_WORK TO BE COMPLETED_
Search the records for the string "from" and report how many lines contain it, with nothing else.

_GIVEN RECORDS_
━━━━━━━━━━

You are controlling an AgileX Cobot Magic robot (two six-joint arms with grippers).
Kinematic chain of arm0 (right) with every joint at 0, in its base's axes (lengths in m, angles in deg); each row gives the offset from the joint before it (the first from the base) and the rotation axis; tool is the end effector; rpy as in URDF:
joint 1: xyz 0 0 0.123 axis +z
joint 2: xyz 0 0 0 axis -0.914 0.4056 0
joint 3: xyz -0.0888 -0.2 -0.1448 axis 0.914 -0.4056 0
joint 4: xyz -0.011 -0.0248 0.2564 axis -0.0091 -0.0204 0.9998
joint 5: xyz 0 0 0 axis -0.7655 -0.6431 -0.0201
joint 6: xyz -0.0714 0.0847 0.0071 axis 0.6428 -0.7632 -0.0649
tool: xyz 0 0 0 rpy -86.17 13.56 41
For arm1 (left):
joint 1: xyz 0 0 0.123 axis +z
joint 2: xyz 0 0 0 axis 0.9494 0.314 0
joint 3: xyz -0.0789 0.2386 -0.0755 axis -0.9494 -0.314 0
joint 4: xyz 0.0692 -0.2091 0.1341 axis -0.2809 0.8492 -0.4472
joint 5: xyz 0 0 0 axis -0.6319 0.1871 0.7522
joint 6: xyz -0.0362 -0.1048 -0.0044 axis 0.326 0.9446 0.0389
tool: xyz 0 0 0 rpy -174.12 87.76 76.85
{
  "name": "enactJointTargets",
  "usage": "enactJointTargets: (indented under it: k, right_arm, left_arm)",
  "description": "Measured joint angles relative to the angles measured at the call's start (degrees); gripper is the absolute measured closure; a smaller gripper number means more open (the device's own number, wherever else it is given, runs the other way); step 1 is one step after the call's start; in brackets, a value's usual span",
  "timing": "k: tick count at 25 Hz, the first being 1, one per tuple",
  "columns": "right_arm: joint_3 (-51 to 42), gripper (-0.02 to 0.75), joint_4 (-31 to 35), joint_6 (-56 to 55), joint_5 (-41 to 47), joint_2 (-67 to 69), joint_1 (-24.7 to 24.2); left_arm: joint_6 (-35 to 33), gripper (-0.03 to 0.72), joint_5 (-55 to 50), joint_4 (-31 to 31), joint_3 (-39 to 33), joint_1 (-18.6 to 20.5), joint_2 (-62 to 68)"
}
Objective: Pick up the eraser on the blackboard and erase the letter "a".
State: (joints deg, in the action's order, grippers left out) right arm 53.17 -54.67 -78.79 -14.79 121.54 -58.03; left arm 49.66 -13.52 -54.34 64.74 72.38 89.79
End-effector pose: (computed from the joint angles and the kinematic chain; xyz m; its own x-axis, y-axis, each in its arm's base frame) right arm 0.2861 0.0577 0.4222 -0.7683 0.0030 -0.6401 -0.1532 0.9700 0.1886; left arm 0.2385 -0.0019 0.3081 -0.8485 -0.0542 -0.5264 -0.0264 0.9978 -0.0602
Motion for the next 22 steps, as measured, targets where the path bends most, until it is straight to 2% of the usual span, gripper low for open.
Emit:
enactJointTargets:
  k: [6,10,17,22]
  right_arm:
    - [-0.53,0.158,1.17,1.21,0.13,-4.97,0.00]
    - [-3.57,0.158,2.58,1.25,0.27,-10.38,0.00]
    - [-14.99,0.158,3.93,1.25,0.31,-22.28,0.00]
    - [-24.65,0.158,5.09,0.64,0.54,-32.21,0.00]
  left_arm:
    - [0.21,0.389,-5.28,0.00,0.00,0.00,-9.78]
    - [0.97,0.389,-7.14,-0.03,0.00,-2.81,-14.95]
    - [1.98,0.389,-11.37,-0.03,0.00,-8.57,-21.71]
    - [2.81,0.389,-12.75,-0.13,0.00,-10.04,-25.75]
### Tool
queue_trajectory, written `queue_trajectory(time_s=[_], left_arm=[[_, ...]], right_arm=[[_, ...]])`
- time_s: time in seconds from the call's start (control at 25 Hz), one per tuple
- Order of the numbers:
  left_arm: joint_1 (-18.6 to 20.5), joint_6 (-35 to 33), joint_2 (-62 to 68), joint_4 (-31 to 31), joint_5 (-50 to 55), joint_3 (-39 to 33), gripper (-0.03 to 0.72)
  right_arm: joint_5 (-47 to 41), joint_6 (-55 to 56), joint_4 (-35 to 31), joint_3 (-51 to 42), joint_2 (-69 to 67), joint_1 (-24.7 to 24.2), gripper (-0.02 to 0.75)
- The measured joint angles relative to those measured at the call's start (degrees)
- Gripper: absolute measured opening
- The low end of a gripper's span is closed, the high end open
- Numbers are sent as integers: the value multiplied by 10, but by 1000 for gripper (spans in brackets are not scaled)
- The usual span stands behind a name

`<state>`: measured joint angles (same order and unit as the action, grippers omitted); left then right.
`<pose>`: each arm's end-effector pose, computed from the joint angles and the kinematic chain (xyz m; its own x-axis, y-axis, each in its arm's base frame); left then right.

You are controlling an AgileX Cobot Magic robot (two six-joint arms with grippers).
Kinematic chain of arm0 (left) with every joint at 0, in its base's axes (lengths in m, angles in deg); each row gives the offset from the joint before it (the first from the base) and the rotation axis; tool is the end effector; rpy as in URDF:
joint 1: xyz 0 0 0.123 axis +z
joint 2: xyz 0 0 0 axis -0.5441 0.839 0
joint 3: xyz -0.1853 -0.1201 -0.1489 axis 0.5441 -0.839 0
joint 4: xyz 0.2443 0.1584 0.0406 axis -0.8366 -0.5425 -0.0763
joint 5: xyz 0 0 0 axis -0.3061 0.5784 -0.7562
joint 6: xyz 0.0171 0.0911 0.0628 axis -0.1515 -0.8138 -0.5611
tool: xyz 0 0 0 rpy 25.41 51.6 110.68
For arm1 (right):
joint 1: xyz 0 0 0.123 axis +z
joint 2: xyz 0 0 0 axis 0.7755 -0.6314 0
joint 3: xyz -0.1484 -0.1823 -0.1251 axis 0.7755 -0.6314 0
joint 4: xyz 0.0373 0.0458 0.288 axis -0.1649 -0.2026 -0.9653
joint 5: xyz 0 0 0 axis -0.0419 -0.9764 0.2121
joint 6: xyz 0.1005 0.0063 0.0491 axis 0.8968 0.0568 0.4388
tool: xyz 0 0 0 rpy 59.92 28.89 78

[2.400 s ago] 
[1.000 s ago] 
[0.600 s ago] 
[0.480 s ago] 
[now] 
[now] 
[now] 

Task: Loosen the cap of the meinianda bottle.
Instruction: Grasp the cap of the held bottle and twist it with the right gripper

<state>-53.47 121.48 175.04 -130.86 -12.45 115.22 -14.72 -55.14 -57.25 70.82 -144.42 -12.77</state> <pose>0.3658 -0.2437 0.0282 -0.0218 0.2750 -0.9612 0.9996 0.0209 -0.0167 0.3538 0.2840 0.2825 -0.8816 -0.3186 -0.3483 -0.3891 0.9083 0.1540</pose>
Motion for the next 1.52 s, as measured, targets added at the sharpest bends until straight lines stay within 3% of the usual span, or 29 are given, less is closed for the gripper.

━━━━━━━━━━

_SOLUTION_
5